Сама же идея "живой жизни" оставалась для него неизменно дорогой не только как теория, но и как практическое средство самовоспитания, укрепления в душе радостного отношения к миру. В одном из писем 1928 года он писал: "Эх, вся эта угрюмость, отчаяние, неприятие жизни, – как они вдруг становятся чуждыми и непонятными, когда человек начнет дышать чистым воздухом полей, моря или гор, когда солнце начнет горячо ласкать его обнаженную "кожу". Вот говорите Вы о "духе", когда одним лучом солнца можно перестроить всю душу человека и жизненно-страшное сделать смешно нестрашным.
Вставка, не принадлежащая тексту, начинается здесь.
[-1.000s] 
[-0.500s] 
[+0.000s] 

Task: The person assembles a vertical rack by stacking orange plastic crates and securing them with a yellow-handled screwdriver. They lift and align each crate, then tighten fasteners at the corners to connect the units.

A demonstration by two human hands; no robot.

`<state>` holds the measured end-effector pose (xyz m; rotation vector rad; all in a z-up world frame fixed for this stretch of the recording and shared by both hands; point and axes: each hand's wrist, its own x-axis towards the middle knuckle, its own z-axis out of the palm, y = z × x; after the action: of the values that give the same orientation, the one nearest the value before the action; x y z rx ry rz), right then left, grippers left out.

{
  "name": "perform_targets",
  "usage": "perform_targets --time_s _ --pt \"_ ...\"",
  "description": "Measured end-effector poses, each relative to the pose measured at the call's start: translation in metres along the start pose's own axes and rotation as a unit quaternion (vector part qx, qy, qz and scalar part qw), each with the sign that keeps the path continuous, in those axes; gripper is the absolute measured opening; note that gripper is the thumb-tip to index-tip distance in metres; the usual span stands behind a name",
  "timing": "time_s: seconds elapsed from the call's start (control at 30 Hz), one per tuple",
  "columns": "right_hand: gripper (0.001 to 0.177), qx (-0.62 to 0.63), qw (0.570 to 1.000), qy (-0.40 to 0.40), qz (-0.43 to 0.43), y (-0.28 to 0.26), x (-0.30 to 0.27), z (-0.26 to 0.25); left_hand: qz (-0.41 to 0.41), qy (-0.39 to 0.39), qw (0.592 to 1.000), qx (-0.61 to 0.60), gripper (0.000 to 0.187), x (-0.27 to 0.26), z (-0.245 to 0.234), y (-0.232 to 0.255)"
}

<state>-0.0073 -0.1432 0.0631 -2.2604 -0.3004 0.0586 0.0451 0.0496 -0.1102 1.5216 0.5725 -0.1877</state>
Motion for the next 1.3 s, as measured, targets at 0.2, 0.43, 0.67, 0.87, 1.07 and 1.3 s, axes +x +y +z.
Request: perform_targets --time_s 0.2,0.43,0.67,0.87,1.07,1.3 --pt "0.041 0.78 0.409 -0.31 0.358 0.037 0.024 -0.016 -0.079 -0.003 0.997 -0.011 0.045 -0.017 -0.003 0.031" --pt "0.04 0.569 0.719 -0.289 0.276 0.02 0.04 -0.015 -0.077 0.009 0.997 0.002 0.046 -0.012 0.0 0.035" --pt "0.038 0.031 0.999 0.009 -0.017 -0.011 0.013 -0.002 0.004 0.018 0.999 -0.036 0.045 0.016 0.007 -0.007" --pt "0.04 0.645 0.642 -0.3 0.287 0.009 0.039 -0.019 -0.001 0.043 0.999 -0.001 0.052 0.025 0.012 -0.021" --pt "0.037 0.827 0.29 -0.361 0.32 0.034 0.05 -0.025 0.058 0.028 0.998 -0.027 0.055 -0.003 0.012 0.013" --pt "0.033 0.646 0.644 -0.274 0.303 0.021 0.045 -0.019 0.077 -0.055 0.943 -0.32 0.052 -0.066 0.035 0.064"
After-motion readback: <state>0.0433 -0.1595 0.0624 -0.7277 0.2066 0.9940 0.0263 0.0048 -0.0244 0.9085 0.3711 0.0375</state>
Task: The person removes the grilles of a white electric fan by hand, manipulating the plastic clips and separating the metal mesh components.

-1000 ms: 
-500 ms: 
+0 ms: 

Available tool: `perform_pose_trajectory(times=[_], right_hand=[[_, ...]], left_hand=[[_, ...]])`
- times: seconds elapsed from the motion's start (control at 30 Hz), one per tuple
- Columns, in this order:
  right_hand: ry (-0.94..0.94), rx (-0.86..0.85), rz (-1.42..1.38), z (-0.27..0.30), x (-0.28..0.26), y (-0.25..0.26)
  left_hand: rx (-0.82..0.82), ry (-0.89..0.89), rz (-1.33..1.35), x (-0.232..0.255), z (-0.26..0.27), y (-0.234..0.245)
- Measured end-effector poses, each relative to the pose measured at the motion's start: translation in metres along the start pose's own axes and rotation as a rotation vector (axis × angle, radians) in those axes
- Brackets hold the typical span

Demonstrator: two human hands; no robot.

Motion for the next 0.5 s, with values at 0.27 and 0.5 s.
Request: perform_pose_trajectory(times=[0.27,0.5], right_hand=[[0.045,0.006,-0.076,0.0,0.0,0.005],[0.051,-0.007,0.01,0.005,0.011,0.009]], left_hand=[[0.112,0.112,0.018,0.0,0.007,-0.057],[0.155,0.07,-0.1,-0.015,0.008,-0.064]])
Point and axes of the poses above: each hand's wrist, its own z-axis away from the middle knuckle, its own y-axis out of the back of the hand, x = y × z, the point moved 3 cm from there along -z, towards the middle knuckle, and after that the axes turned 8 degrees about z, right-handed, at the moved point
И как трудно утешать и поддерживать один "дух", когда ничем нельзя поддержать питающее его тело. И все-таки некоторым суррогатом может служить интенсивно осознанное убеждение, что страх и мрак жизни – не в ней самой, а в нашем восприятии. Мне лично иногда силою этой мысли удается встать выше идущего из нутра мрака и угрюмости". Б.Топиро, рассказывая о посещении В.Вересаева в 1940 году и о его философско-эстетических взглядах, писал: "Хорошо живет тот, кто творит жизнь, – вот мое учение! – повторяет он по-русски это замечательное изречение Гете" ("В гостях у писателя В.В.Вересаева". – "Ленинское знамя", Петрозаводск, 1940, 22 сентября).
По свидетельству В.Вересаева, "до известной степени прототипом доктора Розанова" был брат А.В.Луначарского – Платон Васильевич Луначарский, который, будучи сосланным в Тулу, вел там в начале века революционную работу.
Готовя повесть "К жизни" для Полного собрания своих сочинений в изд-ве т-ва А.Ф.Маркс (т. 4, СПб., 1913), В.Вересаев сделал небольшую стилистическую правку, несколько сократил рассуждения о "Хозяине" и "Властителе", снял тринадцать заключительных эпизодов повести.
Печатается по изданию: В.В.Вересаев. Полн. собр. соч., т. VI. М., 1930.